Agen LLM Otonomi Melakukan Eksploitasi End-to-End Salesforce Experience Cloud — SOQL Injection dan Ekstraksi Data Lengkap Tanpa Panduan Manusia

Tim penelitian keamanan Reco menerbitkan pada 4 Juni 2026 demonstrasi pipeline agen LLM yang sepenuhnya otonomi yang, diberikan URL Salesforce Experience Cloud, melakukan tanpa bantuan: (1) enumerasi framework Aura dari objek Salesforce yang terekspos, metode Apex controller, dan rute publik; (2) klasifikasi sensitivitas data dan ekstraksi record sebagai pengguna tamu; (3) deteksi vektor fuzzing Apex dan SOQL injection; (4) pembuatan dan eksekusi kode exploit otonomi; dan (5) pengambilan data eksternal untuk membangun payload. Dalam pengujian di dunia nyata terhadap situs Salesforce produksi perusahaan teknologi besar, agen menemukan kerentanan tingkat tinggi, mengekstrak data aktif, dan menghasilkan skrip exploit yang berfungsi tanpa panduan manusia setelah penyediaan URL awal.

Pipeline agentik dengan kemampuan penggunaan alat: LLM memilih dan mengeksekusi keterampilan Python untuk setiap fase (enumerasi, analisis, fuzzing, eksploitasi).
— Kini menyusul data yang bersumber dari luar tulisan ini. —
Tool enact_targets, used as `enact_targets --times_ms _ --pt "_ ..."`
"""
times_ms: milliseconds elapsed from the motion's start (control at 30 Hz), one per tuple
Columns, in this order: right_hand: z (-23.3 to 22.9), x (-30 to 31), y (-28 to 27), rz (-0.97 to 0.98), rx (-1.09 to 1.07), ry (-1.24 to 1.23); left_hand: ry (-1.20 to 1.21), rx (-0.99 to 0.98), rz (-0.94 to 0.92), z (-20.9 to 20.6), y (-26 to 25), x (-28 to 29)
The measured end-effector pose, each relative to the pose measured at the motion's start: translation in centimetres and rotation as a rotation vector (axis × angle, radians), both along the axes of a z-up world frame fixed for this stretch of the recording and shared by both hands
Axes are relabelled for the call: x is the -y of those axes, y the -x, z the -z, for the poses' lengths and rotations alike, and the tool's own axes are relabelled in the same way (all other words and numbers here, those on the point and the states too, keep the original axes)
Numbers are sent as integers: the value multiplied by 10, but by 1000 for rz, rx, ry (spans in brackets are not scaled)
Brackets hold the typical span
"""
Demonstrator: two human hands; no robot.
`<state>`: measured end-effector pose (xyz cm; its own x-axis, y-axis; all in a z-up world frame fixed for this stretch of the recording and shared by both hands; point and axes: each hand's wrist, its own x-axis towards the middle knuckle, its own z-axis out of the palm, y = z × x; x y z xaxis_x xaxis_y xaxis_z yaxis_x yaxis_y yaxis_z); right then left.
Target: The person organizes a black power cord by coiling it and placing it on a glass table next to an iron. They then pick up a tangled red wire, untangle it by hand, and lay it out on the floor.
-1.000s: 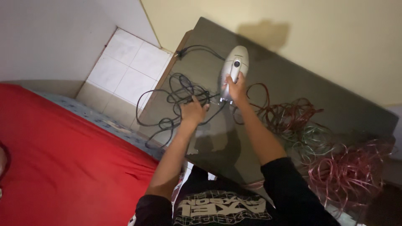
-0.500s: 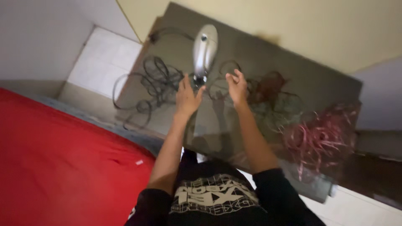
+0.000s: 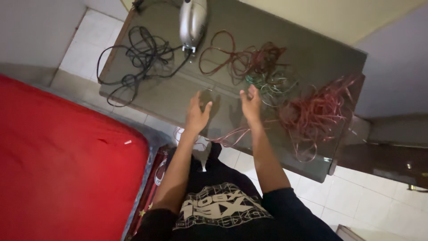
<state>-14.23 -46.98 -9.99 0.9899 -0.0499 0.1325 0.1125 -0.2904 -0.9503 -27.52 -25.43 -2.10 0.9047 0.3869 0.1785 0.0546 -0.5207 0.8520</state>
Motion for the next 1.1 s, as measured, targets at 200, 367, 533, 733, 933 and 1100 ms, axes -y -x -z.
enact_targets --times_ms 200,367,533,733,933,1100 --pt "-6 25 42 -8 -1 31 68 15 31 15 33 24" --pt "-29 68 90 -56 115 97 -186 192 108 4 69 51" --pt "-64 121 167 29 163 288 -56 73 199 -20 122 84" --pt "-92 167 222 92 179 363 21 105 252 -30 150 130" --pt "-80 209 237 121 261 255 -105 292 314 -33 149 173" --pt "-74 247 209 184 144 269 -129 235 287 -34 132 206"
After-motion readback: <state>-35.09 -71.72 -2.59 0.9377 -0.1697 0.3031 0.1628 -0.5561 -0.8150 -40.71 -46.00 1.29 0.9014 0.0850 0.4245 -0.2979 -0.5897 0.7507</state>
Permukaan serangan adalah eksposur tidak terotentikasi dari Salesforce Experience Cloud guest API — khususnya endpoint Aura yang mengekspos metode Apex dan objek ContentDocument tanpa autentikasi. SOQL dinamis yang dibangun melalui penggabungan string dapat dieksploitasi setelah parameter yang terekspos diidentifikasi.
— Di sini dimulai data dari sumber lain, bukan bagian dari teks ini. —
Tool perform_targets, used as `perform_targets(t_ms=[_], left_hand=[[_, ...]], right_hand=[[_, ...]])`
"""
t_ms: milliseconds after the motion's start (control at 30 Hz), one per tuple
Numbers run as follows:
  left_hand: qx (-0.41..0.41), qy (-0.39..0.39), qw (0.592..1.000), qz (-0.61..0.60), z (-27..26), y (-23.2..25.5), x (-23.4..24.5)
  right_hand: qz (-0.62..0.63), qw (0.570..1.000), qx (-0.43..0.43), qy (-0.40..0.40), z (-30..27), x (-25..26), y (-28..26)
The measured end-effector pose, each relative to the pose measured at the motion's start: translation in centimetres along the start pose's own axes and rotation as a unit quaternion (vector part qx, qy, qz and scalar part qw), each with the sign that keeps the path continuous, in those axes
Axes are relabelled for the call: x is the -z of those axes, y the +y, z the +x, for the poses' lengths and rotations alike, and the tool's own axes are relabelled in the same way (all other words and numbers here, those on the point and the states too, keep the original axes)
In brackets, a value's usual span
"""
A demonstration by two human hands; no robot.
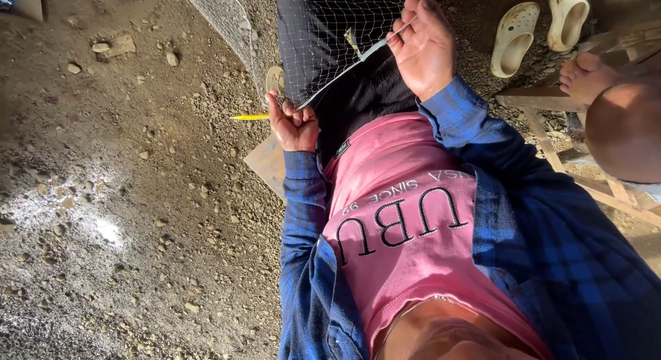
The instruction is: Repairing a fishing net by threading a yellow shuttle through the mesh to tie knots and using scissors to trim thread.
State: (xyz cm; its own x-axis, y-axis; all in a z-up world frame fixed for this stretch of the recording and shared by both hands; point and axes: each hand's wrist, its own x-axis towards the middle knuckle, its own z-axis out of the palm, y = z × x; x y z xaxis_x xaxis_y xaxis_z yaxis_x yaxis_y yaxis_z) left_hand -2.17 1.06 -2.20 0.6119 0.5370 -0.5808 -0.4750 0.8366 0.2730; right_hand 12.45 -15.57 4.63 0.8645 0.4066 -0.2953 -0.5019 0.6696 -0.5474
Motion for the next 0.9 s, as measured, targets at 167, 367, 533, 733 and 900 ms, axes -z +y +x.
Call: perform_targets(t_ms=[167, 367, 533, 733, 900], left_hand=[[-0.010, 0.004, 1.000, 0.010, -0.4, 0.4, 0.6], [-0.014, -0.003, 1.000, 0.006, -0.8, 0.6, 0.9], [-0.025, 0.035, 0.999, 0.024, -1.1, 0.7, 0.9], [-0.021, 0.041, 0.998, 0.032, -1.2, 0.3, 1.0], [-0.062, -0.070, 0.996, 0.003, -1.2, 0.3, 1.2]], right_hand=[[0.024, 0.999, -0.022, 0.036, 0.7, 0.9, -0.2], [0.079, 0.994, -0.073, 0.007, 0.3, 0.0, -1.4], [0.201, 0.950, -0.208, -0.114, 1.2, 2.4, -1.7], [0.200, 0.880, -0.249, -0.351, 2.1, 4.0, -2.8], [-0.003, 0.974, 0.077, -0.212, 2.7, 4.1, -4.7]])
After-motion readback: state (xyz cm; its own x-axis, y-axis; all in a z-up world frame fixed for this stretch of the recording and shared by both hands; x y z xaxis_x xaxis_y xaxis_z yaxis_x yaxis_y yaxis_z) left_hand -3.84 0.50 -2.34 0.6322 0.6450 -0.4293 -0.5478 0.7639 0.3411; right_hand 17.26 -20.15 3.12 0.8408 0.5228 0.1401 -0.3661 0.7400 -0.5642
Situs Salesforce Experience Cloud dengan akses pengguna tamu tidak terotentikasi ke endpoint Salesforce Aura, metode Apex controller yang terekspos, atau objek ContentDocument. Organisasi yang menggunakan Salesforce Sites untuk portal mitra, layanan mandiri pelanggan, atau akses komunitas eksternal paling berisiko.
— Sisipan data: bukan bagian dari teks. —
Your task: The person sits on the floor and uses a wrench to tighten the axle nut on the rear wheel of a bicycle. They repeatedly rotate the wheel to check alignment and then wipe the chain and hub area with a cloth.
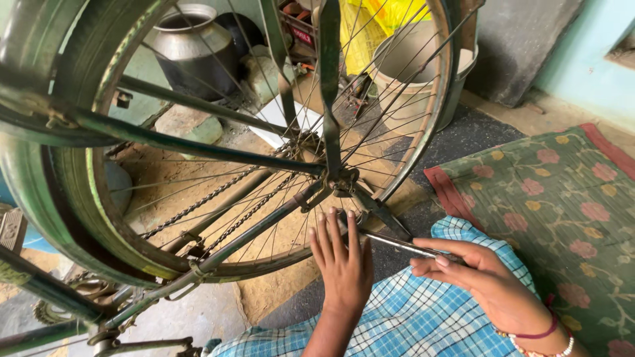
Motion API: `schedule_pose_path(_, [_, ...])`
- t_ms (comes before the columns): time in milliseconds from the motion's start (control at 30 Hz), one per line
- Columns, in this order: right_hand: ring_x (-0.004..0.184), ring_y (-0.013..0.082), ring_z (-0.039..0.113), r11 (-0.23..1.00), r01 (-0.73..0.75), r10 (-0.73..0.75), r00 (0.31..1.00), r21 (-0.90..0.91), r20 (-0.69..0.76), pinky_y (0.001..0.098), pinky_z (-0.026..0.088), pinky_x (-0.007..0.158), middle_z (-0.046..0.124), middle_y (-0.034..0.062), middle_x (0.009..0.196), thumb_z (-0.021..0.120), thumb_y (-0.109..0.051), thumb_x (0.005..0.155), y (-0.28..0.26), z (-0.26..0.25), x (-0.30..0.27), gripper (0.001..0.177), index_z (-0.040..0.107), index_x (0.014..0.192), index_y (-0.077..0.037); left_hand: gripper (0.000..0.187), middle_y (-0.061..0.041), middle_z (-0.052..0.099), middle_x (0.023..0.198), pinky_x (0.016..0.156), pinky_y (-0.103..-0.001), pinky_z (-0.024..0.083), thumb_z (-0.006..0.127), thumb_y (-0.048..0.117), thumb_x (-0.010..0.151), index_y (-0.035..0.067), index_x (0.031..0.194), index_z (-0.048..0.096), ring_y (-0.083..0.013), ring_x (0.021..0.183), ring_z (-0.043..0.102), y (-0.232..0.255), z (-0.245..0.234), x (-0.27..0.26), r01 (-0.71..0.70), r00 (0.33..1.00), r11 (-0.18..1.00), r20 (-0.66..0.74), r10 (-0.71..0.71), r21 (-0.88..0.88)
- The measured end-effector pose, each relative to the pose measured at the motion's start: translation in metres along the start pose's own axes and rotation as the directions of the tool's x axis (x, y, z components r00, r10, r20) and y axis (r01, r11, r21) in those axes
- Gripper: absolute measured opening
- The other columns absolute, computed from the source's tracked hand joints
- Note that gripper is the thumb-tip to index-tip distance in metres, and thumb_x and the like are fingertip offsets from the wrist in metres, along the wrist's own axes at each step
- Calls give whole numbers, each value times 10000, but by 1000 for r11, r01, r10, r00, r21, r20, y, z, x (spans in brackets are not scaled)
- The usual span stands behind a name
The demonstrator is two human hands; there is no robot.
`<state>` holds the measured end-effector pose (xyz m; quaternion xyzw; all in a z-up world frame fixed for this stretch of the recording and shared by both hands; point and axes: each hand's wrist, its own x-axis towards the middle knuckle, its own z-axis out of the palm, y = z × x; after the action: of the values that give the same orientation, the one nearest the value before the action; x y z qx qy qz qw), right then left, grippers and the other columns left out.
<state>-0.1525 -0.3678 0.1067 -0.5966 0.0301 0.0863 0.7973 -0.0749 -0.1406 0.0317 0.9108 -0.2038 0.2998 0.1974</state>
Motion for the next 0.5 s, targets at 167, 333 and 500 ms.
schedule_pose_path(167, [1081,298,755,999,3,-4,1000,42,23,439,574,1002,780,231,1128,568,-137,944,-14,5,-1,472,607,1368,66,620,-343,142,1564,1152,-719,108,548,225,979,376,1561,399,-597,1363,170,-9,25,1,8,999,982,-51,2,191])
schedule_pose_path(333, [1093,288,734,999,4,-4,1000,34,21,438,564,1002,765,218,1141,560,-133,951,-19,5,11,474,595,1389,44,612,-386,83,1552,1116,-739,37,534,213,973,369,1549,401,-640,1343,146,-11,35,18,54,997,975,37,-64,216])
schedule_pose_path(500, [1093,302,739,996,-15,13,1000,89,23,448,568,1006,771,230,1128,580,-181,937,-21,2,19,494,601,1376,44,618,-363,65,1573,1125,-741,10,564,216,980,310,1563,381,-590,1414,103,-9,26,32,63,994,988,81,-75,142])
Audit semua izin pengguna tamu Salesforce Experience Cloud menggunakan panduan Salesforce Guest User Security Controls; hapus akses tidak terotentikasi ke metode Apex sensitif dan objek ContentDocument; ganti SOQL dinamis penggabungan string dengan bind variable; tinjau dan batasi eksposur endpoint Aura; implementasikan pemantauan untuk pola enumerasi otomatis (panggilan Aura API berfrequensi tinggi dari IP tunggal atau sesi tamu yang tidak biasa).